Having decorated a number of bachelor homes, Paul Fox has some definite opinions about men versus women’s taste in home decorating. He thinks men are less afraid to try new ideas and will follow their own predilections in the face of custom and convention. Scott, for example, chose black wrought-iron furniture for the dining room. It’s tough and durable and very easy for a bachelor to maintain. And yet, relatively few single girls would approve of iron furniture indoors.

Similarly, Scott’s lamp table is a piece of accoustical board set in a wooden frame. This sort of material is normally used to soundproof ceilings, but Scott didn’t care. He found it stylish and practical. He also okayed two easy chairs and a foam-rubber couch without arms. “They make sense to me,” he says.

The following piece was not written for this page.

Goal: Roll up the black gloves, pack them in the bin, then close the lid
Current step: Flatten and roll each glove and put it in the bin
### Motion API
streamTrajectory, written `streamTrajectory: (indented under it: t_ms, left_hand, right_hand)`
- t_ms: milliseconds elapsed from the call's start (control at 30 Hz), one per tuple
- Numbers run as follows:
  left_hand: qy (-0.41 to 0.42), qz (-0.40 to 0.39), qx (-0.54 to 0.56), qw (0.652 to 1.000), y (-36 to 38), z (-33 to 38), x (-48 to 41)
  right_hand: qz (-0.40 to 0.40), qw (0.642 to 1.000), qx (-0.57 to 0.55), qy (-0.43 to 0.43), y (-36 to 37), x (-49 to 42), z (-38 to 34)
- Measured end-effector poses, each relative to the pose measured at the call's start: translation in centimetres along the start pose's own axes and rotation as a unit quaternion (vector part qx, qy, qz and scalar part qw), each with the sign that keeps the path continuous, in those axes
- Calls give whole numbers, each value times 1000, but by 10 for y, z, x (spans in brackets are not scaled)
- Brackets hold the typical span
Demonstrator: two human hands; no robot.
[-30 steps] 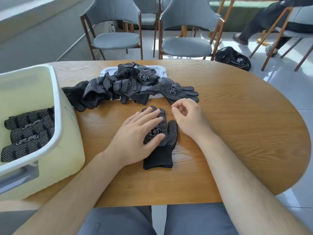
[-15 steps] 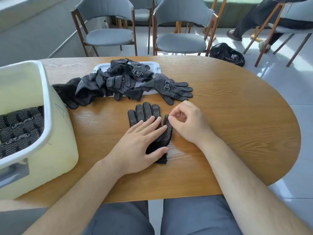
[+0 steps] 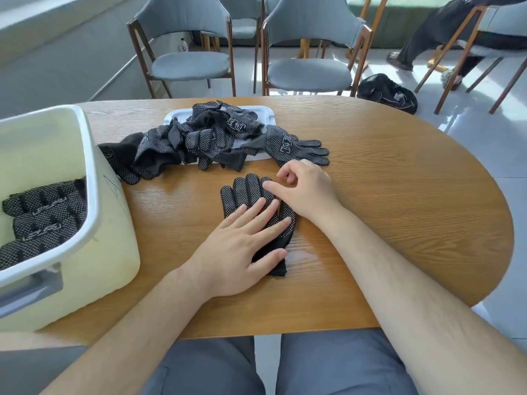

Because of the deep yellow bedspread and draperies, he calls the bedroom “My Gold Room,” but this doesn’t prevent him from tossing his clothes around helter skelter. Brady is the kind of man who just lets his clothes drop off when he heads for bed. He does keep his dresser drawers neat, however. “One of the nicest things about living alone,” he points out, “is that there’s no one to yell at me.”

Just the other evening, Scott had his brothers and a couple of pals in for steaks before the Thursday-Nite poker session got underway. As the boys were sitting around, letting their dinner settle, Eddie observed that the apartment was just about perfect. “This is a pretty nice joint,” the kid brother volunteered. “All it needs now is a woman’s touch.”

Scott shook his head. “Listen, kid,” he said. “If there’s anything I’ve learned in this racket, it’s to leave well enough alone. Stop being a marriage broker, and go get the chips. You’ll find them in the oven.”



(You can see Scott Brady now in his latest 20th film, The Model And The Marriage Broker.—Ed.)